Secularism as heresy

Alexander Schmemann, in his book, For the Life of the World, makes some fascinating comments about the relationship of secularism and Christianity, noting particularly that secularism ought to be understood as a heresy, rather than something entirely distinct from Christianity:

[There is] a very real connection between secularism – its origin and development – and Christianity. Secularism – we must again and again stress this – is a ‘stepchild’ of Christianity, as are, in the last analysis, all secular ideologies which today dominate the world – not, as it is claimed by the Western apostles of a Christian acceptance of secularism, a legitimate child, but a heresy. Heresy, however, is always the distortion, exaggeration, and therefore the mutilation of something true, the affirmation of one ‘choice’, one element at the expense of the others, the breaking up of the catholicity of Truth (127).

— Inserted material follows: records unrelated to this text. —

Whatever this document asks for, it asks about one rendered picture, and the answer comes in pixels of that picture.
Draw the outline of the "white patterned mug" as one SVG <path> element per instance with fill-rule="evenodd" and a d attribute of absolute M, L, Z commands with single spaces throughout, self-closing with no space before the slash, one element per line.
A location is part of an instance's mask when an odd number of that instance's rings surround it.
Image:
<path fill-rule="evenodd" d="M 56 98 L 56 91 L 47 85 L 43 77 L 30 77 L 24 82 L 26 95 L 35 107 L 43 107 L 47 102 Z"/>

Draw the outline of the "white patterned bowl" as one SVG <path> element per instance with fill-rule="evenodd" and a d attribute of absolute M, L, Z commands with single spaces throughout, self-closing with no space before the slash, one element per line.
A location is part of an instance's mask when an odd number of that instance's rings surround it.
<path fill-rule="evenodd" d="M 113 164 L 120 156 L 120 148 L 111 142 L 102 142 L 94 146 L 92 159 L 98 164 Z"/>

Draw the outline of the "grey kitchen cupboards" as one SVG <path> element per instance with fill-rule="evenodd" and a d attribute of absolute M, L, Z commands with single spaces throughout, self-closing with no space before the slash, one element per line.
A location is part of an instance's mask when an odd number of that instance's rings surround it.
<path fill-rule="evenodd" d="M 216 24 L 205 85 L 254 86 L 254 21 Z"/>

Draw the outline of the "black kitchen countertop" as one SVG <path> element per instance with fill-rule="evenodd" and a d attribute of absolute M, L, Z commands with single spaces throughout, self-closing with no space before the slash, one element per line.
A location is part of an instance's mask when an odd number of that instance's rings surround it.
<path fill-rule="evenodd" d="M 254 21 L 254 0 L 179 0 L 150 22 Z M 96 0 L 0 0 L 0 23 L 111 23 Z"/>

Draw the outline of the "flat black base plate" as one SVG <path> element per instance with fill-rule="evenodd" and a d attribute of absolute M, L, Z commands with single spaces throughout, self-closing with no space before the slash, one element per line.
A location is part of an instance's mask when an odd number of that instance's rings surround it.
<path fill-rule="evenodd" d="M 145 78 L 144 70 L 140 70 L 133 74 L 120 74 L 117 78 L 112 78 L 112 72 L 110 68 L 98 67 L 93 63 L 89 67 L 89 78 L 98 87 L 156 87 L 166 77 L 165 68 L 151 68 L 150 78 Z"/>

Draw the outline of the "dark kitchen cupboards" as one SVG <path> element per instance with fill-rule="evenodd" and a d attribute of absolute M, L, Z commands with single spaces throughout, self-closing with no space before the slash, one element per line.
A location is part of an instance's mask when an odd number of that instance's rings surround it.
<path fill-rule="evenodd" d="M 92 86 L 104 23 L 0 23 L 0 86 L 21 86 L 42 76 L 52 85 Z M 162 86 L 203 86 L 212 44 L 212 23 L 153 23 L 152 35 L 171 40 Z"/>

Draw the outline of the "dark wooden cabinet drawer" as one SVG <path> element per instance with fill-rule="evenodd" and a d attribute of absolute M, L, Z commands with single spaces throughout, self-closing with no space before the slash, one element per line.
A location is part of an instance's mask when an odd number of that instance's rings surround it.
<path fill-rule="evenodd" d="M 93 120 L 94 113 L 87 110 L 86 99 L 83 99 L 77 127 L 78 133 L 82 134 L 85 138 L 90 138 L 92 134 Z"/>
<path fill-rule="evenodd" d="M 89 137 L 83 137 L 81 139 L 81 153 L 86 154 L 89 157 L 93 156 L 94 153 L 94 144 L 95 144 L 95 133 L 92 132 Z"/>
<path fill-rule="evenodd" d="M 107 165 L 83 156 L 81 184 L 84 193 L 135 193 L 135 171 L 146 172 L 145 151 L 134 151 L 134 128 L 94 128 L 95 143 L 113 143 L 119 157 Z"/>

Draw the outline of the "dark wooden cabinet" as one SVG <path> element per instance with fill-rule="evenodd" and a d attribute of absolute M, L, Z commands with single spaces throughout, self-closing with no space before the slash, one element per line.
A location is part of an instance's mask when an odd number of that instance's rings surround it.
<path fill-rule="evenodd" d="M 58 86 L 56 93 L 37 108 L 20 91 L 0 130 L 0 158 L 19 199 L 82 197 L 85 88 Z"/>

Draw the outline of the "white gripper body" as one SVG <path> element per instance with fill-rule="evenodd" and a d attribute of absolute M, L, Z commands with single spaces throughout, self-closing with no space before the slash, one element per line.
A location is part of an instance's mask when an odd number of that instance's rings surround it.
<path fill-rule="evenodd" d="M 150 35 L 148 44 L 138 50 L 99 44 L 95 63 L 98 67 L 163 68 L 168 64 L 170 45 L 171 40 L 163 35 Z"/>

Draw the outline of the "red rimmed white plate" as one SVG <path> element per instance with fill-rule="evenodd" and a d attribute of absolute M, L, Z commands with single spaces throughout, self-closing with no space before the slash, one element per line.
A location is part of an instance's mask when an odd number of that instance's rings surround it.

As a result, Schmemann suggests that instead of seeing secularism as something we simply need to repudiate or condemn, we ought to recognise the opportunity it presents to the Church to witness to the truth:

But then heresy is also always a question addressed to the Church, and which requires, in order to be answered, an effort of Christian thought and conscience. To condemn a heresy is relatively easy. What is much more difficult is to detect the question it implies, and to give this question an adequate answer. Such, however, was always the Church’s dealing with ‘heresies’ – they always provoked an effort of creativity within the Church so that the condemnation became ultimately a widening and deepening of Christian faith itself… If secularism is, as I am convinced, the great heresy of our own time, it requires from the Church not mere anathemas, and certainly not compromises, but above all an effort of understanding so it may ultimately be overcome by truth (127-128).

Schmemann remarks further that whilst heresies in the early church were a result of Christianity’s encounter with Hellenism, the heresy of secularism is a result of the breakdown within Christianity itself in the modern age. That is quite an interesting observation, and perhaps evidenced in part by the fact that secularism primarily exists in the Western world, in cultures with a Judeo-Christian foundation. Still, whether or not you find Schmemann’s suggestion that secularism is a heresy compelling, he is certainly correct to note that if we are to minister effectively in a secular context, we must first understand secularism. Only then can the gospel challenge it at its most salient points.

On a different note, someone suggested to me that much of what Schmemann says here captures something of the nature and the spirit of Anglicanism. But that is perhaps for another time.